The Company shall select the applicable rate option at the time it requests a loan hereunder and may, subject to the limitations set forth above, elect to convert balances bearing interest at the variable rate option to one of the fixed rate options. Upon the expiration of any fixed rate period, interest shall automatically accrue at the variable rate option unless the amount fixed is repaid or fixed for an additional period in accordance with the terms hereof. Notwithstanding the foregoing, rates may not be fixed for periods expiring after the maturity date of the loans and rates may not be fixed in such a manner as to cause the Company to have to break any fixed rate balance in order to pay any installment of principal. All elections provided for herein shall be made telephonically or in writing and must be received by 12:00 Noon Company's local time. Interest shall be calculated on the actual number of days each loan is outstanding on the basis of a year consisting of 360 days and shall be payable monthly in arrears by the 20th day of the following month or on such other day in such month as CoBank shall require in a written notice to the Company.

Exhibit 10.4

SECTION 5.    Promissory Note. The Company promises to repay on the date of each reduction in the Commitment, the outstanding principal, if any, that is in excess of the available balance. The available balance shall be decreased by $1,250,000.00 on the 20th day of each March and September beginning March 20, 2017, and continuing through and including March 20, 2020, followed by a final reduction at the expiration of the Commitment on September 20, 2020, at which time any outstanding balance shall be due and payable in full. If any installment due date is not a day on which CoBank is open for business, then such payment shall be made on the next day on which CoBank is open for business. In addition to the above, the Company promises to pay interest on the unpaid principal balance hereof at the times and in accordance with the provisions set forth in Section 4 hereof. This note replaces and supersedes, but does not constitute payment of the indebtedness evidenced by, the promissory note set forth in the Supplement being amended and restated hereby.

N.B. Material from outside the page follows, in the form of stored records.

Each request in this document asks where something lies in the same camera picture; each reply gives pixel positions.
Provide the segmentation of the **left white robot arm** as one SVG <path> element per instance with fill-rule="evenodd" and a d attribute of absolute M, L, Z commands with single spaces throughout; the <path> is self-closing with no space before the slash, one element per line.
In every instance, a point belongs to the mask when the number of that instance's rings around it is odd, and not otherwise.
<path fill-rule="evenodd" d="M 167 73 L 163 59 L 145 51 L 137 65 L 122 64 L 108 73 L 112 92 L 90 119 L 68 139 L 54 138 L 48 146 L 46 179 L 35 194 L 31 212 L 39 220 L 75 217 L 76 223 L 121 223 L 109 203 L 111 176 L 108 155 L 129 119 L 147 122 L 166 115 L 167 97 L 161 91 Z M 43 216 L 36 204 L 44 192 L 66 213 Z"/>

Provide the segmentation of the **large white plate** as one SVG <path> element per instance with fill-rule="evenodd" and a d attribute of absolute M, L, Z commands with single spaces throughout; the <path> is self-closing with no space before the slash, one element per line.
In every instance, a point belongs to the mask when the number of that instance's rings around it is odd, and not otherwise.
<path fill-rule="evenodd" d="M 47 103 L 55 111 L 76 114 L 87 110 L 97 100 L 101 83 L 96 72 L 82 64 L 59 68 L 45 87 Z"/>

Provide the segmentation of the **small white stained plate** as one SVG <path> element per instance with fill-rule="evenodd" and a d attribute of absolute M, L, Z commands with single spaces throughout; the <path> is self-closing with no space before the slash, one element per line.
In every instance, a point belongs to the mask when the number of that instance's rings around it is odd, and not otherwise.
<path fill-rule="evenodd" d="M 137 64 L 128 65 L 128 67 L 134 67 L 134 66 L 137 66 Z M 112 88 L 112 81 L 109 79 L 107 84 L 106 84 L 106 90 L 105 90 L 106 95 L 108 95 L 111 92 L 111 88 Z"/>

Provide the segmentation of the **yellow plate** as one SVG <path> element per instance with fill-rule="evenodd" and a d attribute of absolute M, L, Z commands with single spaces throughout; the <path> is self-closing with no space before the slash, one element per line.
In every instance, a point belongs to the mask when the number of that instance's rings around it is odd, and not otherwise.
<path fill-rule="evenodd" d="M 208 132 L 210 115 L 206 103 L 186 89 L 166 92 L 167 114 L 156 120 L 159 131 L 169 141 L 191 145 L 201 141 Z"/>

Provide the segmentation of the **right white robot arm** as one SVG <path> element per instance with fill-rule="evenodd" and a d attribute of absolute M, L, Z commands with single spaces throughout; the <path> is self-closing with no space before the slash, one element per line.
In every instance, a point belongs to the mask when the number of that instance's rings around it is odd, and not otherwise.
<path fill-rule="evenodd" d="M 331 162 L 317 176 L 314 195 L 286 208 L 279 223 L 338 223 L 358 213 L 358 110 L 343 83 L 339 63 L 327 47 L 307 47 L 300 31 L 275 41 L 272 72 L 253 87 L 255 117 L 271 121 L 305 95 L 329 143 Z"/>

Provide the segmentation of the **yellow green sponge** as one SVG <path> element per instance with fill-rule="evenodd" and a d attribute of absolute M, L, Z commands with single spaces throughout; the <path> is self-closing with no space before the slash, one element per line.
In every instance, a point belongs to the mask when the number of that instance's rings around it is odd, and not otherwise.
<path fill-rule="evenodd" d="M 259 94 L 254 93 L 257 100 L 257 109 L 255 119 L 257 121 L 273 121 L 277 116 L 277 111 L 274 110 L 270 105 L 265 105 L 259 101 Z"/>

SECTION 6.    Security. The Company's obligations hereunder and, to the extent related hereto, under the MLA, including without limitation any future advances under any existing mortgage or deed of trust, shall be secured as provided in the Security Section of the MLA.
SECTION 7.    Commitment Fee. In consideration of the Commitment, the Company agrees to pay to CoBank a commitment fee on the average daily unused portion of the Commitment at the rate of 0.40% per annum (calculated on a 360-day basis), payable monthly in arrears by the 20th day following each month. Such fee shall be payable for each month (or portion thereof) occurring during the original or any extended term of the Commitment.
IN WITNESS WHEREOF, the parties have caused this Supplement to be executed by their duly authorized officers as of the date shown above.